Fact Sheet 2013–3084
Elevation data are essential to a broad range of applications, including forest resources management, wildlife and habitat management, national security, recreation, and many others. For the State of South Dakota, elevation data are critical for agriculture and precision farming, natural resources conservation, water supply and quality, infrastructure and construction management, flood risk management, geologic resource assessment and hazard mitigation, and other business uses. Today, high-density light detection and ranging (lidar) data are the primary sources for deriving elevation models and other datasets. Federal, State, tribal, and local agencies work in partnership to (1) replace data that are older and of lower quality and (2) provide coverage where publicly accessible data do not exist. A joint goal of State and Federal partners is to acquire consistent, statewide coverage to support existing and emerging applications enabled by lidar data.
The National Enhanced Elevation Assessment (NEEA; Dewberry, 2011) evaluated multiple elevation data acquisition options to determine the optimal data quality and data replacement cycle relative to cost to meet the identified requirements of the user community.

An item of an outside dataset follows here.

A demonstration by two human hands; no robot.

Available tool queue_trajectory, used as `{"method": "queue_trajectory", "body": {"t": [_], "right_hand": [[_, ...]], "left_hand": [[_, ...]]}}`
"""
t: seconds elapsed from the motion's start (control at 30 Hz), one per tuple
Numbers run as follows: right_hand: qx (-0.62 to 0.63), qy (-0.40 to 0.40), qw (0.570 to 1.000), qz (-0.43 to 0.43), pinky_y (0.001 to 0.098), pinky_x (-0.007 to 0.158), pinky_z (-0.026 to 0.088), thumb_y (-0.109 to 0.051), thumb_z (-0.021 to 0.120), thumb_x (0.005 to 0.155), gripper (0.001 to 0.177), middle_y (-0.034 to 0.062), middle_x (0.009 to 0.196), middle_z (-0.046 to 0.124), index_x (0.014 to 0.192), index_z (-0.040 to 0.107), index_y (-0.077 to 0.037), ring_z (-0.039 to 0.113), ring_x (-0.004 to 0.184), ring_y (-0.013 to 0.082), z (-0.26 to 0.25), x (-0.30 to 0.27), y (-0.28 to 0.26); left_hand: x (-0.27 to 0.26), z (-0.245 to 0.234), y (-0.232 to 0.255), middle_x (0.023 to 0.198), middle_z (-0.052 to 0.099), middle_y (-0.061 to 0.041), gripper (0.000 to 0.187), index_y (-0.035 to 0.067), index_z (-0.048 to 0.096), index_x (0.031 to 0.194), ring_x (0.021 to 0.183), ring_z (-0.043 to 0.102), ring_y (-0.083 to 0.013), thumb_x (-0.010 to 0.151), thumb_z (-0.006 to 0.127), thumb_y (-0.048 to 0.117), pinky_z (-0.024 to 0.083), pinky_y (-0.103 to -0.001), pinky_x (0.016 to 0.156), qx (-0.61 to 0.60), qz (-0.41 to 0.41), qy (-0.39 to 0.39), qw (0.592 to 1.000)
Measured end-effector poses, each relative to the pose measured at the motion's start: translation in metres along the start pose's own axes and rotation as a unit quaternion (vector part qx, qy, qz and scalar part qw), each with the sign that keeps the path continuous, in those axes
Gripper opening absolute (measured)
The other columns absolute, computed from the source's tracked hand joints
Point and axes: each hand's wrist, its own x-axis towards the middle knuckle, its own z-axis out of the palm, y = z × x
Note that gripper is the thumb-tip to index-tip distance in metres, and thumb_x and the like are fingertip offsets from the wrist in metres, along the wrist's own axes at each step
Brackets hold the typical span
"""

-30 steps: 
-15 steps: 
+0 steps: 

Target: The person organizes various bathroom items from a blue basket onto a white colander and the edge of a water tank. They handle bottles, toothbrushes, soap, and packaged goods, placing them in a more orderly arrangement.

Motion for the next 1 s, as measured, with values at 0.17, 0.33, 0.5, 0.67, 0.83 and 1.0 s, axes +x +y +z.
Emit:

The evaluation demonstrated that lidar acquisition at quality level 2 for the conterminous United States and quality level 5 ifsar data for Alaska with a 6- to 10-year acquisition cycle provided the highest benefit/cost ratios.The new 3D Elevation Program (3DEP) initiative selected an 8-year acquisition cycle for the respective quality levels. 3DEP, managed by the U.S. Geological Survey, the Office of Management and Budget Circular A–16 lead agency for terrestrial elevation data, responds to the growing need for high-quality topographic data and a wide range of other 3D representations of the Nation’s natural and constructed features.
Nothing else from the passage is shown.